Dan pada thariqat ini mereka
menyebutnya dengan “Muraqabah al Jisytiyah” (pengawasan al Jisyti) yaitu
menghabiskan setengah jam setiap pekannya di salah satu kuburan, dengan
menutup kepalanya dan berdzikir dengan ungkapan: “Alloh Hadhiri” (Alloh
sedang hadis menyertaiku), “Alloh Nadziri” (Alloh sedang melihatku).

Tidak diragukan lagi bahwa
perkara tersebut merupakan bid’ah yang sesat, bahkan dihawatirkan akan
menjadi pintu masuk menuju syirik kepada Alloh –Ta’ala-, karena seorang
penganut shufi akan tunduk kepada orang yang di dalam kuburan, dan
menjadikan persaksian, pengawasan dan kehadirannya di hadapannya –anggapan
mereka- merupakan syirik besar. 

Ketiga:

Ulama Lajnah Daimah pernah
ditanya:

“Saya berharap dari anda yang
terhormat agar menuliskan untuk kami dengan ringkas tentang shufiyah dan
pengikutnya, apakah yang dimaksud shufiyah ?, apa saja akidah mereka ?,
bagaimanakah pendapat ahlus sunnah terhadap mereka ?, apa yang seharusnya
dilakukan oleh ahlus sunnah wal jama’ah kepada mereka ?, atau bagaimanakah
sebaiknya bergaul dengan mereka, jika mereka bersi keras pada akidah mereka
?, mereka meyakini bahwa mereka berada di dalam kebenaran meskipun kebenaran
telah nampak di hadapan mata kepala mereka sendiri ?”.

Mereka menjawab:

“Kata “shufiyyah” dinisbatkan
ke shuf (bulu domba); karena menjadi ciri khas mereka dalam berpakaian, hal
ini dekat dengan maknanya secara bahasa dan sesuai dengan realita mereka.
Adapun pendapat yang mengatakan bahwa shufiyyah dinisbatkan ke “Shuffah”
karena ada kesamaan mereka dengan orang-orang fakir dari para sahabat –radhiyallahu
‘anhum- yang mereka bertempat tinggal di emperan masjid Nabawi,atau
dinisbatkan kepada “Shofwah” karena kejernihan hati dan amalan mereka, semua
itu merupakan kesalahan dan tidak benar; karena kalau dinisbatkan ke kata

” صفّة ”
(Shuffah) maka harusnya menjadi
“صفّي
” (Shuffi)
huruf fa’ dan ya’nya bertasydid, kalau dinisbatkan ke
“صفوة”
(Shofwah) maka harusnya menjadi

“صفويّ”
(Shofwi) dan kerena kedua makna tersebut tidak sesuai dengan sifat mereka,
karena akidah mereka banyak mengandung kerusakan dan bid’ah.

Semua thariqat shufi atau
yang dinamakan dengan tasawuf belakangan ini, kebanyakan mereka mengamalkan
bid’ah yang mengandung syirik dan atau amalan yang bisa membawanya kepada
kesyirikan, akidah yang rusak, menyimpang dari al Qur’an dan sunnah,
seperti; meminta pertolongan kepada orang yang sudah mati dan dari kalangan
tokoh mereka dengan mengatakan: “مدد
يا سيدي”
(Lapangkanlah wahai tuan kami), “مدد
يا سيدة زينب  “
(Lapangkanlah wahai siti Zainab), “
مدد يا
بدوي “
(Lapangkanlah wahai Badwi), atau “يا
دسوقي  “ (wahai
Dasuqi) dan lain-lain dari bentuk meminta pertolongan kepada para Syeikh dan
tokoh mereka.
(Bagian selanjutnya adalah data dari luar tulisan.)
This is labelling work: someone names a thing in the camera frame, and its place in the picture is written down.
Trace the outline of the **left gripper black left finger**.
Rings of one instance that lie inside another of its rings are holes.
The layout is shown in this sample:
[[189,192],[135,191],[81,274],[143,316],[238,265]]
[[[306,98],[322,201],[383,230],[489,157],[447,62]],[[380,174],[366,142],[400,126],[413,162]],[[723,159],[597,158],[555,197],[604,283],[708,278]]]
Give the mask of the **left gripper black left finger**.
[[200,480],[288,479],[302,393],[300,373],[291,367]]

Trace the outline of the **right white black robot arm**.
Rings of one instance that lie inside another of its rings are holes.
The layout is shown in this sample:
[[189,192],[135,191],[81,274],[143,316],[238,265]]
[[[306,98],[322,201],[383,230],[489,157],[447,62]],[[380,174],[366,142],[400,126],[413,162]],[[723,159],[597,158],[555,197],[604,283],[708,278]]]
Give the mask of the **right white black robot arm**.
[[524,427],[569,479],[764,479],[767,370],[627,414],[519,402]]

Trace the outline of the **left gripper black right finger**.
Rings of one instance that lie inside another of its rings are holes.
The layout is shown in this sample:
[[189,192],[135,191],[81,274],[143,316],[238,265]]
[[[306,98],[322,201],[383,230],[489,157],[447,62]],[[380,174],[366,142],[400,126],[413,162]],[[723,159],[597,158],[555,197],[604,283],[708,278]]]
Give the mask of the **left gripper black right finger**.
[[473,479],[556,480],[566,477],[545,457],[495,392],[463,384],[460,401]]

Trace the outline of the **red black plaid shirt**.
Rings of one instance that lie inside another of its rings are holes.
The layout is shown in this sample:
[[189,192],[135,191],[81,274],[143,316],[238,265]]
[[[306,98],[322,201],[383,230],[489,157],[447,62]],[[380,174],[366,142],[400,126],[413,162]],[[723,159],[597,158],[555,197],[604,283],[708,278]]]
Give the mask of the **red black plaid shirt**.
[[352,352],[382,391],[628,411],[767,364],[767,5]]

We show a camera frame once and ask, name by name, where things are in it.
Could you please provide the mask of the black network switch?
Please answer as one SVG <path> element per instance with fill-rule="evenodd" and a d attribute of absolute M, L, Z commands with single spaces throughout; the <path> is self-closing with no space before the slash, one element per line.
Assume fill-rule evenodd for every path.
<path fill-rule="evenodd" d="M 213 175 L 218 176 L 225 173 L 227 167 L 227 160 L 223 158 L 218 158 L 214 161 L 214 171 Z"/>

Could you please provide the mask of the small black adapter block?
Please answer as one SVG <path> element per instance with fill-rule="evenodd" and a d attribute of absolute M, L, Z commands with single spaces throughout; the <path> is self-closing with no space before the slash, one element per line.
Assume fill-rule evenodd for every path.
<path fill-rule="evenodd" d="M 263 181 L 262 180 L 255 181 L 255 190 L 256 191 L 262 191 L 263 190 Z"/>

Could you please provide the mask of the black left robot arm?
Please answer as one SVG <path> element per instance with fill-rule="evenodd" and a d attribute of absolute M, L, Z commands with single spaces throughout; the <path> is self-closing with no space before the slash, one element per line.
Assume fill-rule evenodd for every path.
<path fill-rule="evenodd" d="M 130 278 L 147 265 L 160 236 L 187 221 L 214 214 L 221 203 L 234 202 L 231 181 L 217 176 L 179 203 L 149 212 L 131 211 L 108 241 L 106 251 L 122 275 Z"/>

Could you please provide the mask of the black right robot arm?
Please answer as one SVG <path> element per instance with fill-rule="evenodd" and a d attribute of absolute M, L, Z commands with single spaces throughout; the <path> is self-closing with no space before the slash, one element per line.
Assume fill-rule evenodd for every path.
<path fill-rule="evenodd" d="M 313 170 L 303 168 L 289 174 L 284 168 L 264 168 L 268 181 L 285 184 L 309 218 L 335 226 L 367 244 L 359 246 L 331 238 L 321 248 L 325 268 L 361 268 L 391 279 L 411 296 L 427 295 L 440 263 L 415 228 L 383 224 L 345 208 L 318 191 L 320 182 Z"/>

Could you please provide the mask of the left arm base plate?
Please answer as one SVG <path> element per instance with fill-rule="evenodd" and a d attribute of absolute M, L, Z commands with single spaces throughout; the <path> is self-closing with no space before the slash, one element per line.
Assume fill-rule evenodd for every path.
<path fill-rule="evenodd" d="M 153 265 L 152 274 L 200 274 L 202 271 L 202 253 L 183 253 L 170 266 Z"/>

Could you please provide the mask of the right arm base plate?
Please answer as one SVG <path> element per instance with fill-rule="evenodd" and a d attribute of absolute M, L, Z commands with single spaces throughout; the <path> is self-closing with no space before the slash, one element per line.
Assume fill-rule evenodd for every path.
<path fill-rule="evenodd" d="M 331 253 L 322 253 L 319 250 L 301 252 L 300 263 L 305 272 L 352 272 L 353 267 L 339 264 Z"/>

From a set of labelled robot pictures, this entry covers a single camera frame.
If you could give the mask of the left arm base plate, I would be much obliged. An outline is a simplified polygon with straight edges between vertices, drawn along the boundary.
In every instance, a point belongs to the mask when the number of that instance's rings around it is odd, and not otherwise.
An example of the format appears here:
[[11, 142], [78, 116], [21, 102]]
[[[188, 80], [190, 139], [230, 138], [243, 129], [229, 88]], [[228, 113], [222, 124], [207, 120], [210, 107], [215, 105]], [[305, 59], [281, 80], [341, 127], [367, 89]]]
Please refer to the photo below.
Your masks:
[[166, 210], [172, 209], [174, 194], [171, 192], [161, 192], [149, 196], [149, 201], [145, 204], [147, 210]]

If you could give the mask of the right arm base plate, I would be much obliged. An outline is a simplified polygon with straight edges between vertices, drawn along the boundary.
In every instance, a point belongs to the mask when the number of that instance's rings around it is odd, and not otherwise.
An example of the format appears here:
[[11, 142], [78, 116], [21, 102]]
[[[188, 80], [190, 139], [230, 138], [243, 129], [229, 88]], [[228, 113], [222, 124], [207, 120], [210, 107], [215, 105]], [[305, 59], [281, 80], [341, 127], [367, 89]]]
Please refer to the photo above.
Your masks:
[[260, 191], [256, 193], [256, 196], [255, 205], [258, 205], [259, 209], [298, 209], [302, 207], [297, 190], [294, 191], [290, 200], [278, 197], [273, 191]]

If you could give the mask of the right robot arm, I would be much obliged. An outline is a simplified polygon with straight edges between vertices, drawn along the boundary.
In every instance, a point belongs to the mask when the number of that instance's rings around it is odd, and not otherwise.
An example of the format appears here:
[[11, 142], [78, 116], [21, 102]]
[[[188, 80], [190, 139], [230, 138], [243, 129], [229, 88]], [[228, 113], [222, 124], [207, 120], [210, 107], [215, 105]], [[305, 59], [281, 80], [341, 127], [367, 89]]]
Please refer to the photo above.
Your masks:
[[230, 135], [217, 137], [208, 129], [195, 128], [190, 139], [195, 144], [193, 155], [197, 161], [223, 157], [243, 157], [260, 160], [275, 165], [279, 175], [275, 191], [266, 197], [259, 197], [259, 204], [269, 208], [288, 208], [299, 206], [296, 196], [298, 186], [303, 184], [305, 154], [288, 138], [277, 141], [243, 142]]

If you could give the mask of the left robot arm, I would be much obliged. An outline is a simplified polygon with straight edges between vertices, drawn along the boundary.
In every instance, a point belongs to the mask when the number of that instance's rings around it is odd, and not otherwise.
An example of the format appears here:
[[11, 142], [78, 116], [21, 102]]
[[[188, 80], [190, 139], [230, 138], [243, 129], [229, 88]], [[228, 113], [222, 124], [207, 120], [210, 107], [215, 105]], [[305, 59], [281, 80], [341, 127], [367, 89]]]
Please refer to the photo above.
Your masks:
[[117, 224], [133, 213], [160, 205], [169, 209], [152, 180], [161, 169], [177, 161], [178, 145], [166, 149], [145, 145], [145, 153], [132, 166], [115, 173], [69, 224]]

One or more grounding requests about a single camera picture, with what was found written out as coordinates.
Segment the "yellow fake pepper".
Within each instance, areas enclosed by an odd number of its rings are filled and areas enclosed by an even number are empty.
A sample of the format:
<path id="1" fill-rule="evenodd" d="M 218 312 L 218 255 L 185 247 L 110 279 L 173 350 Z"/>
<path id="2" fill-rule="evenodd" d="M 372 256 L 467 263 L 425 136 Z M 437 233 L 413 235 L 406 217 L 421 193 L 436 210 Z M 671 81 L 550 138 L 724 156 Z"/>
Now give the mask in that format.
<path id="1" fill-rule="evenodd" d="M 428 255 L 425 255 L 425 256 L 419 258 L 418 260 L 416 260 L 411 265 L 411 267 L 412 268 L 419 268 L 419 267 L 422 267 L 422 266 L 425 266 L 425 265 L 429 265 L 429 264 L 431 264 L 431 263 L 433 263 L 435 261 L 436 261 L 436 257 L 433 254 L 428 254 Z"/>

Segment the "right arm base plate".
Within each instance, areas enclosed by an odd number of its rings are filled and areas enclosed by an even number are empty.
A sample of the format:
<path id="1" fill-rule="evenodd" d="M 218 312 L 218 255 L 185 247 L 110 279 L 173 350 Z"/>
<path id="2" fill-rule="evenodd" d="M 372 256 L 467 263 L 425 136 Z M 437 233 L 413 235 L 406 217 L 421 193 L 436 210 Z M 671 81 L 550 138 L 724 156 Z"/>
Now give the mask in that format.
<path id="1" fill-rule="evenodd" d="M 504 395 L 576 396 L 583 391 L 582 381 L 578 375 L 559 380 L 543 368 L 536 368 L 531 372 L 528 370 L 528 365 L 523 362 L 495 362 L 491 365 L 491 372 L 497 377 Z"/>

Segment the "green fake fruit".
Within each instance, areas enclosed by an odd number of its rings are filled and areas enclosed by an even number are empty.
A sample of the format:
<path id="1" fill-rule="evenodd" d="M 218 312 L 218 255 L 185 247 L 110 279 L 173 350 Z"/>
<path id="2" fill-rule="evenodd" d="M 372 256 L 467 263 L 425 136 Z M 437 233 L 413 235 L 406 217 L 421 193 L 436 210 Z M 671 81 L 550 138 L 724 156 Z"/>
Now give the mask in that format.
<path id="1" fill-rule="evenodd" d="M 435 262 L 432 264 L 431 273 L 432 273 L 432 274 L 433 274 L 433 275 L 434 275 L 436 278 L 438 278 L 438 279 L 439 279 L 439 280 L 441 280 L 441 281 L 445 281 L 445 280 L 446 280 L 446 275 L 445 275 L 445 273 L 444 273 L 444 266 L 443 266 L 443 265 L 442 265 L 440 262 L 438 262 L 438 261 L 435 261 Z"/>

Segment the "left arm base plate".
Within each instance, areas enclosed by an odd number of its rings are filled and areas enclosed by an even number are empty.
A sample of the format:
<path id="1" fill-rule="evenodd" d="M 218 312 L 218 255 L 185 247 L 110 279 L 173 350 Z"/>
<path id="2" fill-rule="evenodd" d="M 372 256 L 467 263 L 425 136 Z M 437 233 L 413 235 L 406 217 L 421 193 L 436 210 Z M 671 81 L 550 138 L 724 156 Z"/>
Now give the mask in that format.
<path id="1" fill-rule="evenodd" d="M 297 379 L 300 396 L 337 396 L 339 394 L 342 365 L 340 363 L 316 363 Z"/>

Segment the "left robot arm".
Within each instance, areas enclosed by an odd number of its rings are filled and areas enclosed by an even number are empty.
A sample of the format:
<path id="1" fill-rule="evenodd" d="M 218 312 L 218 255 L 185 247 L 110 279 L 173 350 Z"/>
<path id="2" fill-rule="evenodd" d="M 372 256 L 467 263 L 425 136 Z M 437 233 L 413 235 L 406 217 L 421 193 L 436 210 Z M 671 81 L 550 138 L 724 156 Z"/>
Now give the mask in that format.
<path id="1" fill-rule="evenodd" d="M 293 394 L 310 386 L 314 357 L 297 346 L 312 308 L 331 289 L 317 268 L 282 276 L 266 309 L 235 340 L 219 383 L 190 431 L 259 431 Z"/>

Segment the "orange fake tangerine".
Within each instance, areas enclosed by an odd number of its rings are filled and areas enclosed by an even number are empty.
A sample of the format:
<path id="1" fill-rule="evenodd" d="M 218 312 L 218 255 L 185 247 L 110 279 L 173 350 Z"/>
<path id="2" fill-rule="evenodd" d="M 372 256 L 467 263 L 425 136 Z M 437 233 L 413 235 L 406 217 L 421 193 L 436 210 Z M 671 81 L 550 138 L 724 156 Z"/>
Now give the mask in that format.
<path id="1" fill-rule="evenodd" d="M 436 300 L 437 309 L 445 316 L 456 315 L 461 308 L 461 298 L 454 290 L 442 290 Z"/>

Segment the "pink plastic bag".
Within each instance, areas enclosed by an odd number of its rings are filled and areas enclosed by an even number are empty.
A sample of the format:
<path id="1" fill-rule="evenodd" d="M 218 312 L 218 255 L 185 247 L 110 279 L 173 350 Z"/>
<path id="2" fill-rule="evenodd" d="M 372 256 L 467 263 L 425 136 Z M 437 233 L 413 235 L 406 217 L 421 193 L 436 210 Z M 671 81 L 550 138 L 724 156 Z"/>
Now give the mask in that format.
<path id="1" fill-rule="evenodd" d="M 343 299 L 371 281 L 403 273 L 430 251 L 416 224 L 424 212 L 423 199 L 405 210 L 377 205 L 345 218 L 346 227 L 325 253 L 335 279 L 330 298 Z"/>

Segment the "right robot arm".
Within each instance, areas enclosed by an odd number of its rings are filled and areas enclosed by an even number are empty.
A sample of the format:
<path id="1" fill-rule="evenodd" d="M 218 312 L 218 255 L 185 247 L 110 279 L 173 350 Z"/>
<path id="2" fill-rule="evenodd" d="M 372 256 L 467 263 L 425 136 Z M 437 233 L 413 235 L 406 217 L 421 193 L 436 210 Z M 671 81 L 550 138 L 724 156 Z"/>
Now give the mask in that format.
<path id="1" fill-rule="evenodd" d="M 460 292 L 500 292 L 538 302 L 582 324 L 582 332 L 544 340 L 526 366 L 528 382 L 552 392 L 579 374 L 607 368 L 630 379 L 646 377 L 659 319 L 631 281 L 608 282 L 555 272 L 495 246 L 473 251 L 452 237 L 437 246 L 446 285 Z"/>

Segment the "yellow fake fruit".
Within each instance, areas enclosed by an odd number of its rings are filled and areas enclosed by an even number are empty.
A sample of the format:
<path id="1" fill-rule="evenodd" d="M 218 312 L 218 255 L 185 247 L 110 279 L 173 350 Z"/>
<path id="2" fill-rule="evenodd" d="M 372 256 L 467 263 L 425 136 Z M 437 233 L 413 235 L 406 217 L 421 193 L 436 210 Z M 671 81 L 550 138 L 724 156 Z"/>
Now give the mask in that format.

Mereka meyakini bahwa mereka sebagai mata-mata semua hati,
mereka mengetahui yang ghaib, mengetahui apa yang tersembunyi di dalam hati,
mereka juga yang melakukan di balik sebab-sebab yang biasa, seperti memberi
nama kepada Alloh dengan nama yang Dia sendiri tidak menamakannya, seperti;
Huwa Huwa dan Aah Aah Aah.

Orang-orang shufi mempunyai
wirid-wirid yang mengandung bid’ah dan doa-doa yang tidak disyari’atkan,
mereka mengambil janji kepada para murid  (orang yang mengikuti thariqat
mereka) agar mereka berdzikir kepada Alloh sesuai dengan manasik dan ibadah
mereka dengan nama-nama tertentu dari nama-nama Alloh yang dilakukan dengan
secara berjama’ah, seperti; Alloh Yang Maha Hidup, Maha Berdiri Sendiri,
yang diulang-ulang setiap hari, dan tidak beralih kepada nama-nama Alloh
yang lain kecuali atas seizin para syeikh mereka, kalau tidak maka dianggap
telah bermaksiat dan takut dari khodam nama-nama tersebut, semua itu
dilakukan dengan memohon, ruku’, mengangkat kepala dari ruku’, tarian,
nasyid, tepuk tangan dan lain sebagainya yang tidak ada dasarnya dan tidak
ada di dalam kitabullah dan juga sunnah Rasul-Nya –shallallahu ‘alaihi wa
sallam-.

Maka menjadi kewajiban
seorang muslim agar tidak ikut duduk di dalam majelis mereka dan menjauh
tidak berbaur dengan mereka, agar tidak terpengaruh dengan akidah mereka
yang rusak dan ikut terjerumus bersama mereka kepada kesyirikan dan bid’ah,
dan hendaknya menasehati mereka dan menjelaskan kebenaran kepada mereka;
mudah-mudahan Alloh memberikan hidayah kepada mereka melalui dirinya, namun
tetap mengakui perbuatan mereka yang masih sesuai dengan al Qur’an dan
sunnah, dan mengingkari semua yang bertentangan dengan keduanya, tentunya
dengan tetap berkomitmen kepada manhaj ahlus sunnah wal jama’ah agar selamat
dalam menjalankan agama. Barang siapa yang ingin mengetahui keadaan
orang-orang shufi dan keyakinan mereka dengan rinci, maka hendaknya membaca
kitab “Madarikus Salikin” karangan Ibnu Qayyim al Jauziyah dan kitab
“Hadzihi Hiya ash Shufiyah” karangan Abdurrahman al Wakil.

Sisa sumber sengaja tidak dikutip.